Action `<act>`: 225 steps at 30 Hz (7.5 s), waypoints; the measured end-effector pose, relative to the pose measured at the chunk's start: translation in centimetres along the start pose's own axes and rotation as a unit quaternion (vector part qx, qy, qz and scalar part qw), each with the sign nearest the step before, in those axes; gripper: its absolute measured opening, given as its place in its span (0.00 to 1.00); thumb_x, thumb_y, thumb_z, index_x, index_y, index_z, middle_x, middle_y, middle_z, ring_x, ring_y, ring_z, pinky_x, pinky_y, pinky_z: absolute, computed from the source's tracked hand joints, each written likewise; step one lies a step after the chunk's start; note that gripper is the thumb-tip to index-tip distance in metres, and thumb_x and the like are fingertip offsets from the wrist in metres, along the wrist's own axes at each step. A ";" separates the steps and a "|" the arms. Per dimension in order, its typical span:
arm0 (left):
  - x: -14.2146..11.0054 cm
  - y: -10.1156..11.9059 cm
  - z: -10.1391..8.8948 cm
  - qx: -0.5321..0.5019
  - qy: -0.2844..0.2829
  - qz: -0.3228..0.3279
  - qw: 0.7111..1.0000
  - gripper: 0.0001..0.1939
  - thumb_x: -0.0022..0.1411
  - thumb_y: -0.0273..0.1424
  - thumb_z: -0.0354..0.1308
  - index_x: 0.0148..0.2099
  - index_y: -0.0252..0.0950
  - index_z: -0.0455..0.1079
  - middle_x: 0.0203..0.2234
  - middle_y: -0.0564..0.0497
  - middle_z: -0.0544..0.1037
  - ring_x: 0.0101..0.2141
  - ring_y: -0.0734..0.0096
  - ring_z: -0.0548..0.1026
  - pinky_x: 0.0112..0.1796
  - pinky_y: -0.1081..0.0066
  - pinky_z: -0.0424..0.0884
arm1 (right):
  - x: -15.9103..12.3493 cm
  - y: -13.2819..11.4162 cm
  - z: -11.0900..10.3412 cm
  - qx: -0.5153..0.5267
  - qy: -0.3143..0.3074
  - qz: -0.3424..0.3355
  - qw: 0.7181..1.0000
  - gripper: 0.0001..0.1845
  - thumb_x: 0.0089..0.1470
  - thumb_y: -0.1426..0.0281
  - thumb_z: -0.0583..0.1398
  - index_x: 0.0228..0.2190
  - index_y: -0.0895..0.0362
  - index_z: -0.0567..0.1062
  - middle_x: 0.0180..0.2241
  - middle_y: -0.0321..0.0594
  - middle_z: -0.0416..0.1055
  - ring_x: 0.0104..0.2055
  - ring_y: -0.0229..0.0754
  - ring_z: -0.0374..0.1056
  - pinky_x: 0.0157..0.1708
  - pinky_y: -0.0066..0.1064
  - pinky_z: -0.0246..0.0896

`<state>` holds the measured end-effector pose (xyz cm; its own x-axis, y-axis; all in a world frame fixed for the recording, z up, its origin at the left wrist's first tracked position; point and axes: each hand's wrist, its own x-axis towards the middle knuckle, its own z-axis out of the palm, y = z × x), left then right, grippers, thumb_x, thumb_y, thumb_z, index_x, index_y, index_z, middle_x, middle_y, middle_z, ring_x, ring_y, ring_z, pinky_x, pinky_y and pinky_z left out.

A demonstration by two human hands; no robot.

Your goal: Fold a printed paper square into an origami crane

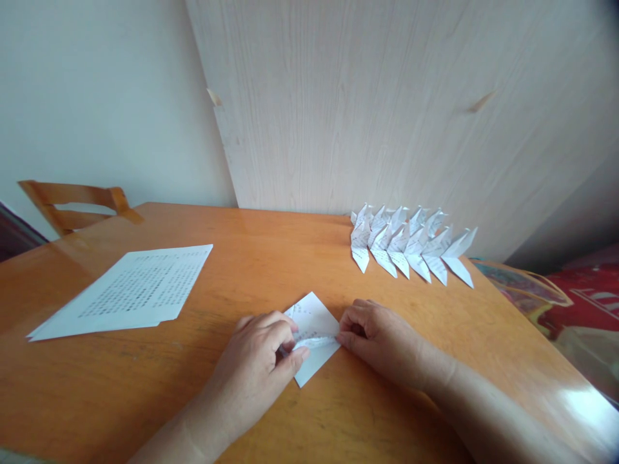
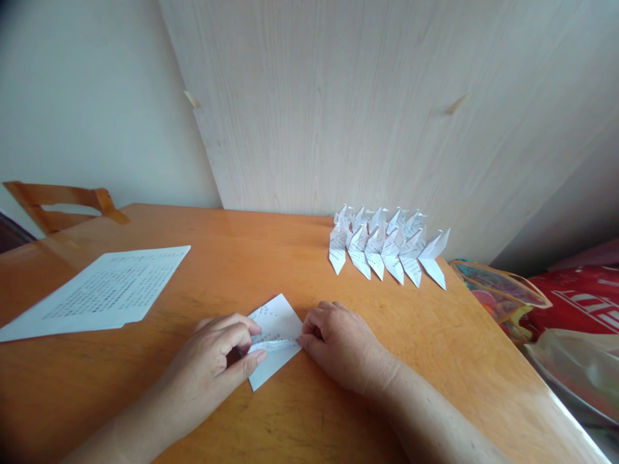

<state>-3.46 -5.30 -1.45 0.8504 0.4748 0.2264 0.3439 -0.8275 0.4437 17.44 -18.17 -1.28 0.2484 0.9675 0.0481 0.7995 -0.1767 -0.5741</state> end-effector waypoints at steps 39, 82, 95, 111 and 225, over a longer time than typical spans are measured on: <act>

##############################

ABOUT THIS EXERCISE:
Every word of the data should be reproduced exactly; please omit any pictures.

ANSWER TO THE PROBLEM:
Action `<act>`: 225 steps at 30 Hz (7.5 s), waypoints; the measured end-effector pose, relative to the pose measured at the chunk's start: translation in centimetres along the start pose's own axes and rotation as a unit quaternion (vector part qx, qy, qz and scalar part qw), each with the sign nearest the step before, in those axes; gripper: its absolute measured opening, given as its place in its span (0.00 to 1.00); thumb_x, thumb_y, thumb_z, index_x, index_y, index_z, middle_x, middle_y, middle_z, ring_x, ring_y, ring_z, pinky_x, pinky_y, pinky_z: absolute, computed from the source's tracked hand joints, each written likewise; step one lies a step after the chunk's start; note that gripper is the thumb-tip to index-tip distance in metres, and thumb_x and the like are fingertip offsets from the wrist in metres, along the wrist's own axes at each step. A ";" separates the steps and a "|" the arms. Per dimension in order, its typical span:
arm0 (left):
  - x: -14.2146..11.0054 cm
  - y: -10.1156..11.9059 cm
  - z: -10.1391..8.8948 cm
  - qx: -0.5321..0.5019
  - qy: -0.2844..0.2829
  - qz: -0.3228..0.3279
  - qw: 0.7111..1.0000
  - gripper: 0.0001..0.1939
  - thumb_x: -0.0022..0.1411
  - thumb_y: -0.0273..0.1424
  - thumb_z: -0.0354..0.1308
  - index_x: 0.0148..0.2099
  - index_y: -0.0252..0.0950
  - index_z: -0.0455..0.1079
  - middle_x: 0.0203..0.2234
  - middle_y: -0.0564..0.0497
  - middle_z: -0.0544..0.1037
  - ring_x: 0.0101..0.2141
  - ring_y: -0.0734..0.0096
  - ring_z: -0.0548..0.1026
  - pinky_x: 0.0112..0.1796
  - pinky_y: -0.1081..0.0066
  - pinky_z: -0.0424..0.0884
arm1 (right):
  - x: -15.9103..12.3493 cm
  - y: -13.2819..11.4162 cm
  - z: -11.0900..10.3412 cm
  - qx: -0.5153..0.5267
  - qy: -0.3143..0.3074
  - qz: -0.3424..0.3355
  - qw: 0.7181..1.0000
  - gripper: 0.0001..0.1845
  - thumb_x: 0.0089..0.1470
  - thumb_y: -0.1426..0.0281
  - thumb_z: -0.0583..0.1398
  - index_x: 0.0228..0.2190
  - index_y: -0.0895..0.0362
  - index_z: -0.0567..0.1062
  - middle_x: 0.0180..0.2241
  - middle_y: -0.0321..0.0594
  - middle_z: -0.0416..0.1055
  - ring_x: 0.0104..0.2055
  - ring_y: -0.0229..0.0754
  - ring_z: -0.0374..0.1056
  - pinky_x: 0.0157..0.1708
  - pinky_y: -0.0066..0.1064
  - pinky_z: -0.0246..0.0896

`<state>` holds the measured end-effector pose (xyz cm; its own x-axis, y-axis; all in a world frame fixed for the recording, z up, its origin at the left wrist's first tracked position; point and axes: each hand's wrist, its own x-axis towards the middle knuckle, its own z-axis out of the palm, y = z × x), left then right, grippers, thumb_x, thumb_y, thumb_z, index_x, index_y, index_z, middle_x, middle_y, middle_z, ring_x, ring_y, ring_z, pinky_x, pinky_y and pinky_z left out.

A demonstration by two human hands; no robot.

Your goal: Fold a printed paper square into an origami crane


<state>-3.46 -5.30 -1.45 0.8504 0.4748 0.2264 0.3439 -0.8275 0.4437 17.44 -18.17 -1.28 0.2484 0.9675 0.0481 0.7995 -0.1767 -0.5741</state> end-effector waypoints at steps 39, 82, 95, 111 and 225, over a longer time than typical spans are measured on: <act>

Nothing more remains to be done for this exercise.